*** Excerpted data ***

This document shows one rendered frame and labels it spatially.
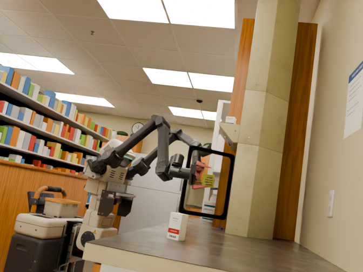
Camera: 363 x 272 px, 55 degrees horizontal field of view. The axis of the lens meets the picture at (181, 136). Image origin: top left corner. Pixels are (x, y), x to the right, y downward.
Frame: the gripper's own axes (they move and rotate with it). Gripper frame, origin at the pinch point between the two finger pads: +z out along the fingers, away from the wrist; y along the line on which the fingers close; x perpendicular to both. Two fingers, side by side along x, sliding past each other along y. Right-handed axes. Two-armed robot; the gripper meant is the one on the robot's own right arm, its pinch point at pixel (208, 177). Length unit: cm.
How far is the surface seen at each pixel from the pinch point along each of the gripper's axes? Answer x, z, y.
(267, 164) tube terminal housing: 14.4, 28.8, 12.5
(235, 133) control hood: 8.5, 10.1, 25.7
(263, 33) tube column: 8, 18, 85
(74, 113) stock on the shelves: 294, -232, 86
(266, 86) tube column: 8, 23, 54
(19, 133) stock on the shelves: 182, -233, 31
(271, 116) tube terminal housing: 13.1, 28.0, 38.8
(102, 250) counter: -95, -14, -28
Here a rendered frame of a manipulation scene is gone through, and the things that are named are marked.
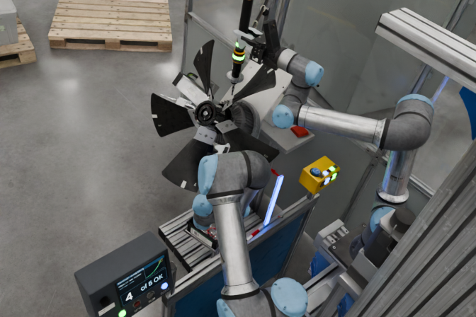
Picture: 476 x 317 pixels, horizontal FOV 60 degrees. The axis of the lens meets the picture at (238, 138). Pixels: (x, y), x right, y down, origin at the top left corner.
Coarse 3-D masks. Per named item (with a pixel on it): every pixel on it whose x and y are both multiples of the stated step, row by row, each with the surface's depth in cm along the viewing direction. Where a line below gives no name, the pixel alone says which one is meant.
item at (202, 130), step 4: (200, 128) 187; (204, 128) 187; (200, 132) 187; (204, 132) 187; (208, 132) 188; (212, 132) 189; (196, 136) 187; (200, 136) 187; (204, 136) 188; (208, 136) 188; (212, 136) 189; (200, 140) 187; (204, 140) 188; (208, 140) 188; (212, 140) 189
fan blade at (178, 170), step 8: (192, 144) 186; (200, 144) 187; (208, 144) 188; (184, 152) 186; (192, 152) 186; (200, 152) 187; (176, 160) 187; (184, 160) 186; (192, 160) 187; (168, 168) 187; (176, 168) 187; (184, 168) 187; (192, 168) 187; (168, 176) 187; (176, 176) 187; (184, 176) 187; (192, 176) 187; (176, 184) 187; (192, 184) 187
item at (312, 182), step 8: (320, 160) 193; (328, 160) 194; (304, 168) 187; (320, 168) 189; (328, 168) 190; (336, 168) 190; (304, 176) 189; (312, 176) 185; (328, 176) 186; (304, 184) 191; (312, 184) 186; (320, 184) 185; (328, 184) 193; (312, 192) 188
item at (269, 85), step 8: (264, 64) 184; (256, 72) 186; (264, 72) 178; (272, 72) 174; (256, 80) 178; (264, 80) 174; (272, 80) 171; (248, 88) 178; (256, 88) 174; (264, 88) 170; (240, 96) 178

***
*** Excerpted data ***

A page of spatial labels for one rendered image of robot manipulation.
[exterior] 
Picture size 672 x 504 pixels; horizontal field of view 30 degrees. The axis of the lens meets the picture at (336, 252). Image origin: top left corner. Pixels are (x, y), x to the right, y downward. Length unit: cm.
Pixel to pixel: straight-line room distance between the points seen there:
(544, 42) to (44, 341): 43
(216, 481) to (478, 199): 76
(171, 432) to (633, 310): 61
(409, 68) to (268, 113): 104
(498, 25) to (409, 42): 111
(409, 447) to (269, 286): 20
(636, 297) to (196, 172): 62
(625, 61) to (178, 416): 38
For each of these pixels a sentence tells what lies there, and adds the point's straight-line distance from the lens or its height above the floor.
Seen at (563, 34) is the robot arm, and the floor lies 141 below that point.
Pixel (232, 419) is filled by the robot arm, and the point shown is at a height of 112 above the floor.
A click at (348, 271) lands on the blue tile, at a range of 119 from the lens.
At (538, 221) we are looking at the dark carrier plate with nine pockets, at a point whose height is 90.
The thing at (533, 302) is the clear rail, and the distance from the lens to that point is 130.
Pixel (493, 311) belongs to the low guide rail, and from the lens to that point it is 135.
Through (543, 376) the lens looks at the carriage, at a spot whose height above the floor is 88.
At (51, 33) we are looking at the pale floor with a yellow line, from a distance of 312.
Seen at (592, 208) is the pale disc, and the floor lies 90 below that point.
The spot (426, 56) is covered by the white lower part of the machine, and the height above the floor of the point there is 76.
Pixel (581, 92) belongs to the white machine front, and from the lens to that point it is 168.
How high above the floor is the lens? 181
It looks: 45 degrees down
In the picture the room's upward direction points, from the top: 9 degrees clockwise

***

### What you need to do
Taking the records above, print only and exactly the lines from the line with "This document shows" to the line with "item at (202, 130), step", both kept, and exclude pictures.

### Answer box
This document shows one rendered frame and labels it spatially.
Camera: 363 x 272 px, 55 degrees horizontal field of view. The axis of the lens meets the picture at (181, 136). Image origin: top left corner. Pixels are (x, y), x to the right, y downward.
Frame: the gripper's own axes (they move and rotate with it). Gripper frame, origin at the pinch point between the two finger pads: +z out along the fingers, away from the wrist; y along the line on which the fingers close; x perpendicular to both. Two fingers, side by side along x, sliding past each other along y. Right-handed axes. Two-armed robot; the gripper meant is the one on the robot's own right arm, its pinch point at pixel (208, 177). Length unit: cm.
How far is the surface seen at each pixel from the pinch point along each of the gripper's axes? Answer x, z, y.
(267, 164) tube terminal housing: 14.4, 28.8, 12.5
(235, 133) control hood: 8.5, 10.1, 25.7
(263, 33) tube column: 8, 18, 85
(74, 113) stock on the shelves: 294, -232, 86
(266, 86) tube column: 8, 23, 54
(19, 133) stock on the shelves: 182, -233, 31
(271, 116) tube terminal housing: 13.1, 28.0, 38.8
(102, 250) counter: -95, -14, -28
Here a rendered frame of a manipulation scene is gone through, and the things that are named are marked.
Picture: 476 x 317 pixels, horizontal FOV 60 degrees. The axis of the lens meets the picture at (238, 138). Pixels: (x, y), x right, y down, origin at the top left corner.
Coarse 3-D masks. Per named item (with a pixel on it): every pixel on it whose x and y are both multiples of the stated step, row by row, each with the surface's depth in cm along the viewing direction. Where a line below gives no name, the pixel alone says which one is meant.
item at (202, 130), step 4: (200, 128) 187; (204, 128) 187; (200, 132) 187; (204, 132) 187; (208, 132) 188; (212, 132) 189; (196, 136) 187; (200, 136) 187; (204, 136) 188; (208, 136) 188; (212, 136) 189; (200, 140) 187; (204, 140) 188; (208, 140) 188; (212, 140) 189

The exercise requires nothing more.